Required action: Begin with the line below holding "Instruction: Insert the" and go on through the line holding "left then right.", duplicating each line exactly and leaving out pictures.

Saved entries
##########

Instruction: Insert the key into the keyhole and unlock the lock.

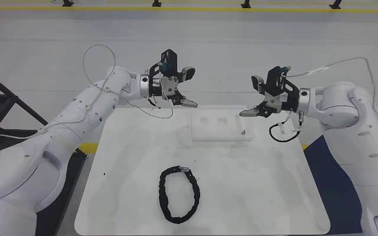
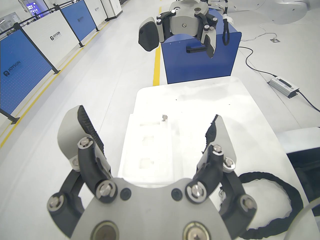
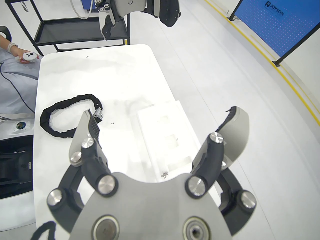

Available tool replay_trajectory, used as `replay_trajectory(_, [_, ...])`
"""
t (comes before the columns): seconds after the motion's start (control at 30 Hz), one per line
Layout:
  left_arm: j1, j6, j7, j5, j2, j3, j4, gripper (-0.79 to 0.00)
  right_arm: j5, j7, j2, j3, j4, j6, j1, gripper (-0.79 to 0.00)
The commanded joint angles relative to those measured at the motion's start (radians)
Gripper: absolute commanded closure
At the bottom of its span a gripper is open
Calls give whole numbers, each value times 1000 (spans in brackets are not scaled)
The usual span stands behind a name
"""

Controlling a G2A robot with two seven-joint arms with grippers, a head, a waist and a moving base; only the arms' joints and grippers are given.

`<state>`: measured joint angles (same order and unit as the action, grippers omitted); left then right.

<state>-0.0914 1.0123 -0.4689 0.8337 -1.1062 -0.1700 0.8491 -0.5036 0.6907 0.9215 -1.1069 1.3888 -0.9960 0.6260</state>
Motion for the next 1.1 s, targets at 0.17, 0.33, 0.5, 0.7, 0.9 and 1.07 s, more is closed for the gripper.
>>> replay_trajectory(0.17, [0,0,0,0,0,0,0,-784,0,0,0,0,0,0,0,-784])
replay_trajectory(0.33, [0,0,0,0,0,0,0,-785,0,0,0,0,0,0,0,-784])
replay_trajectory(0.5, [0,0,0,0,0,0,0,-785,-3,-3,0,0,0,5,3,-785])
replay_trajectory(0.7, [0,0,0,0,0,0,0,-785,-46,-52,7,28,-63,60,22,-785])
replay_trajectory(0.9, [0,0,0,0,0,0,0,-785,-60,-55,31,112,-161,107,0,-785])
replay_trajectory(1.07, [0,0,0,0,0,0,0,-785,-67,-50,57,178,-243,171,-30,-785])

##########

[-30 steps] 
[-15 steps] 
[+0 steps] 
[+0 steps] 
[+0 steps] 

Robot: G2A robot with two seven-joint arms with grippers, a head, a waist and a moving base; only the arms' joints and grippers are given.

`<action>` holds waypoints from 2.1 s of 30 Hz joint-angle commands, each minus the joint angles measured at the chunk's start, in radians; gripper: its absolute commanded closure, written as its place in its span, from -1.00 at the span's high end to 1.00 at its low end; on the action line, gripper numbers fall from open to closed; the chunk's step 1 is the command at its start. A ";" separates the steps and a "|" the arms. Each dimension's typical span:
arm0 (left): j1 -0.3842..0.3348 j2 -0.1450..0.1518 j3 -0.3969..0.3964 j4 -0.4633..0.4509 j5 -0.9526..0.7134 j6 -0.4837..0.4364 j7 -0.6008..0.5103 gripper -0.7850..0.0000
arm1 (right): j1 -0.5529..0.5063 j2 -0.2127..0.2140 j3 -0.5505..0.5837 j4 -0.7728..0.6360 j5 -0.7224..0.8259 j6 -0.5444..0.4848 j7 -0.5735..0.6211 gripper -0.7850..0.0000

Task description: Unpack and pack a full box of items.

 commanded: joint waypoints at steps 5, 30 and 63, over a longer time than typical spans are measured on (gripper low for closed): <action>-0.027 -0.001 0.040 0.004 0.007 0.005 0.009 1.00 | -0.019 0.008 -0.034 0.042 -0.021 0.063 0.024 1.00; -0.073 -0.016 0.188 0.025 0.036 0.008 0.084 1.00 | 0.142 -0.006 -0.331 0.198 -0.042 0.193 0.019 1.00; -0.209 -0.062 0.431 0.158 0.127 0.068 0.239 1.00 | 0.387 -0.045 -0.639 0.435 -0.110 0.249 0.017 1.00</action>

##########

Solved problem:
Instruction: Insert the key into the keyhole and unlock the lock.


Available tool replay_trajectory, used as `replay_trajectory(_, [_, ...])`
"""
t (comes before the columns): seconds after the motion's start (control at 30 Hz), one per line
Layout:
  left_arm: j1, j6, j7, j5, j2, j3, j4, gripper (-0.79 to 0.00)
  right_arm: j5, j7, j2, j3, j4, j6, j1, gripper (-0.79 to 0.00)
The commanded joint angles relative to those measured at the motion's start (radians)
Gripper: absolute commanded closure
At the bottom of its span a gripper is open
Calls give whole numbers, each value times 1000 (spans in brackets are not scaled)
The usual span stands behind a name
"""

Controlling a G2A robot with two seven-joint arms with grippers, a head, a waist and a moving base; only the arms' joints and grippers are given.

`<state>`: measured joint angles (same order and unit as the action, grippers omitted); left then right.

Nothing else remains for the exercise.